Catherine Tuttle: What They Will Find

Catherine Tuttle is as frustrating as she is surprising. As a 16-year-old piano-prodigy, Tuttle captured the attention of music producer Glen Barratt without the aid of a slinky wardrobe, a TV show, or in-the-industry relatives. Her talent, at least as Barratt saw it, was of the real, raw kind. Her compositions were perfectly pop, with just the right hint of ’60s girl-rock icons to shift her into a category way above the Mickey-Mouse youngsters of the present age. Peel, Tuttle’s first record, was smart and weirdly sexy despite the artist’s youth, yet still reeked of early teenage naiveté. When you’re 16 and so clearly emerging, the kiddiness is forgivable — more so when such promise is on display. The expectations, then, were big for What They Will Find. Now 19 and near done with her adolescence, have Tuttle’s lyrics finally caught up with her melodies?

Almost.
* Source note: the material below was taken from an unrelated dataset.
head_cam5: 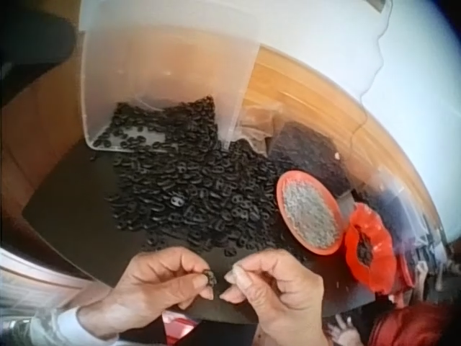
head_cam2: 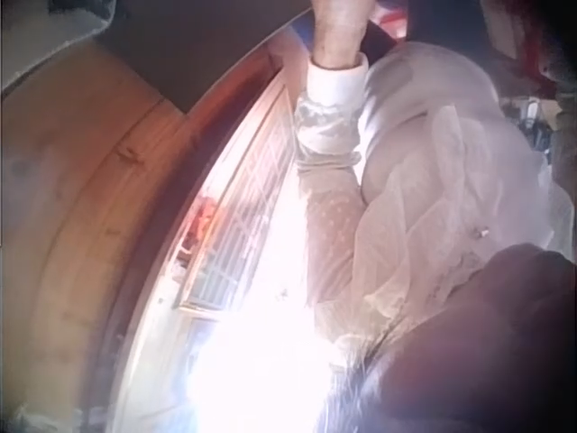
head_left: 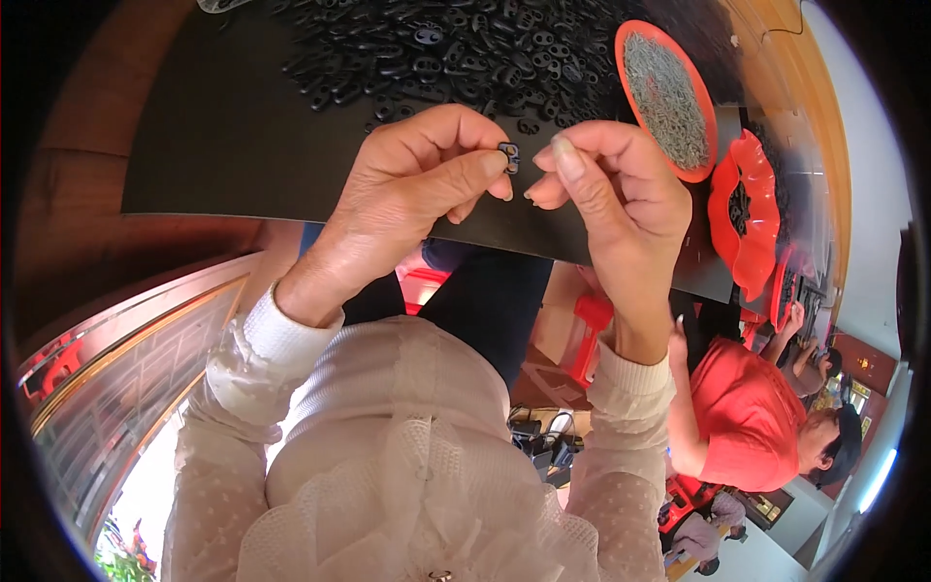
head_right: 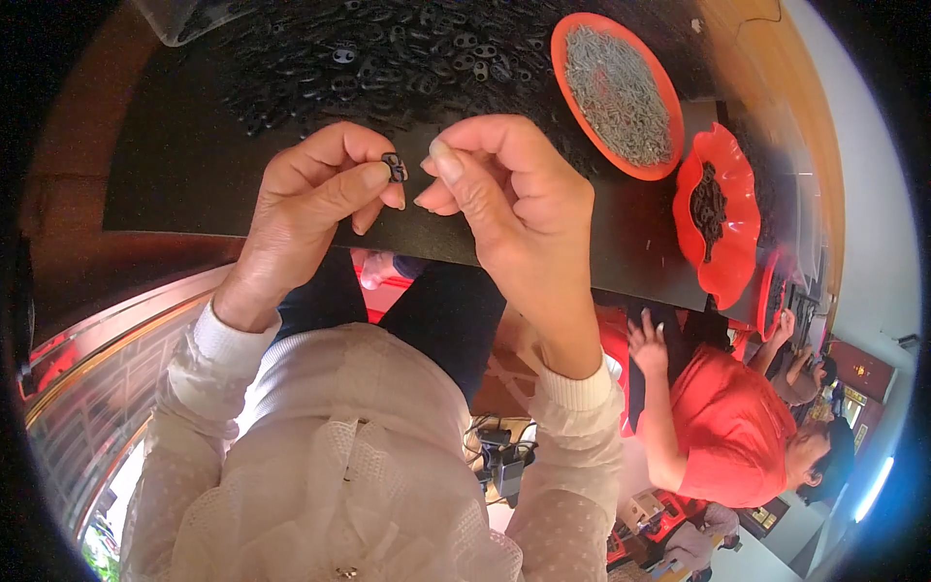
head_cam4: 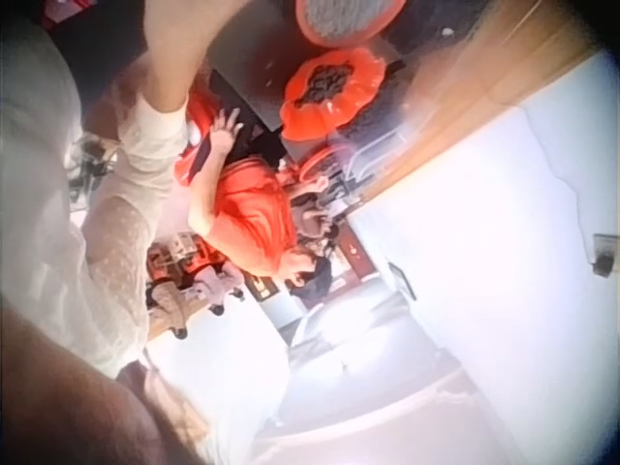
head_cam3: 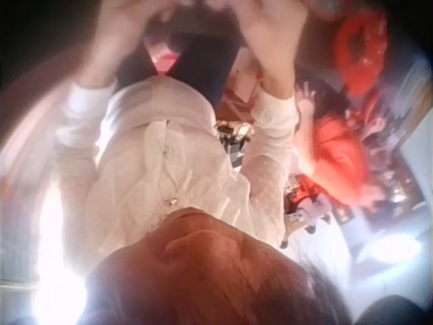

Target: The person assembles plastic cord locks by taking plastic housing pieces, inner plungers, and small springs from trays and the table, inserting the springs into the components, and pressing the plastic pieces together by hand.

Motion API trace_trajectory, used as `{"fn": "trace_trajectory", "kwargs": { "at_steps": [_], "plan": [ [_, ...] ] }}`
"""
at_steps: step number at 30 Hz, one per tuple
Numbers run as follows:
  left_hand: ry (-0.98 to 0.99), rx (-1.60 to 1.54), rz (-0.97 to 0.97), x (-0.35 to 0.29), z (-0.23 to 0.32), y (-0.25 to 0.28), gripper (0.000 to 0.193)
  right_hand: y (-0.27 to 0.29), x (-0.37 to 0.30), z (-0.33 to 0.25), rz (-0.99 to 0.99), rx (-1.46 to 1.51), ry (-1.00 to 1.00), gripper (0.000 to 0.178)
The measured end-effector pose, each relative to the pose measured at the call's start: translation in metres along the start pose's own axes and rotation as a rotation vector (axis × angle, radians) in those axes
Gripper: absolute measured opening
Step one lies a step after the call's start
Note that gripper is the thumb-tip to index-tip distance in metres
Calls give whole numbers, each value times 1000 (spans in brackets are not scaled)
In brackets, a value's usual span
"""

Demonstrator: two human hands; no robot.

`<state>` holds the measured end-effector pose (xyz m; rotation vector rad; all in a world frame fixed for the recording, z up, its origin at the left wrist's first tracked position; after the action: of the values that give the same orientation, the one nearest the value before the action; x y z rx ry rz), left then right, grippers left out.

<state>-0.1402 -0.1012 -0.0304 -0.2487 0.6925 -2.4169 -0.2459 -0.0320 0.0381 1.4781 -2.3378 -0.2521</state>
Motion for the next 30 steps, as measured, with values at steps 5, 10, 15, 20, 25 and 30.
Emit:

And this is where the frustration comes in. Tuttle is so supremely gifted musically, it’s not hard to throw this record on and laze away the days as it soothes and settles. Tuttle’s press people aren’t exaggerating when they compare her to Joni Mitchell and Carole King. As far as her melodies and vocals go, they’re spot on. Still, the Harvard freshman hasn’t quite mastered honesty over theatrics in her lyrics. It’s an easy criticism, but Tuttle’s words still have that undergrad poetry class vibe of fire and water metaphors over genuine imagery to evoke pain and sadness. In this way, Tuttle brings to mind Vanessa Carlton and Michelle Branch rather than some of the other names touted in her press release, including Tori Amos. The fluffiness on this record suggests Tuttle’s got a hell of a lot to suffer through before she can write herself a “Tear in Your Hand”.

Isn’t this often the issue with teenage songwriters? It’s not that they aren’t good writers, it’s simply that it’s difficult to hold their varied weepy sentiments too close to heart. A 19-year-old singing about the pressures of burned love just isn’t as affecting as Amos relating her personal scars. It’s not Tuttle’s fault that she’s too young to have genuinely been put through the ringer enough to authentically convey the meant-to-be harrowing emotions on “Kerosene”, “Ink on the Skin”, or “Restless”. “Ink”, to be fair, excellently compares the lasting effect of a broken lover to an unwanted tattoo, but a girl with such vibrance and youth on her side as Tuttle just cannot get away with singing “the city got old and so did I”. Or that “I’ve lived so many lies, so many times” on “Restless”.

This isn’t to say, of course, that young girl songwriters have nothing to say (or that young listeners won’t relate). And it’s true that Tuttle may have been burned, and may have felt exactly these overblown emotions — didn’t we all feel so old at 19? — but one gets the sense this is a girl playing dress up; creating these emotions for better effect. Tuttle’s imagery consists of “cheap digital clock[s]”, “bleeding heart[s]”, “overstuffed chair[s]”, and a “ten dollar bill stuck to the gum of my feet”. There’s just too little about real despair, which she is obviously going for, to genuinely grip.

Consider “Tell Me Something”, on which Tuttle tries her best to appear intimate with real suffering but comes up embarrassingly short: “Tell me something I haven’t heard before / Left another heart bleeding at your back door … Tell me something new / Something borrowed, someone’s blue / The broken break the news”. All the right elements are in place for heartfelt writing — the sense of irony, a poetic way with words and phrases, imagery, sarcasm, sadness, but it just doesn’t authentically mesh. At least, not to a non-teenage ear.

Tuttle excels when she keeps her images simple and her sentiments believable — that of an inexperienced woman testing the waters of love and life. When she’s not trying so hard to write cleverly and dramatically, she demonstrates exactly what it is about her that is so compelling at 19. When keeping it plain, she can convey the intricacies and confusions of young love and burgeoning womanhood skillfully and convincingly. On “In Short”, she sings: “I feel like such a little girl / That’s not fair / I hardly know you / Well, I guess there’s knowing / Then there’s knowing, isn’t there?” It’s exactly these adolescent and unformed thoughts that made much of Jagged Little Pill work for a 20-year-old Alanis Morissette, another artist Tuttle’s press folks compare her to.

The positives, though, outweigh the negatives in terms of general listening. Tuttle is a wonderful vocalist, and even when her lyrical phrasing misses the mark, her voice remains sweet and comforting. And, you know, after all that, Tuttle really does something special on “To Understand”. It’s the perfect mix of youthful vulnerability and grown up self-awareness that makes me think that once Tuttle is past her teens, she’s got some explosive stuff to come.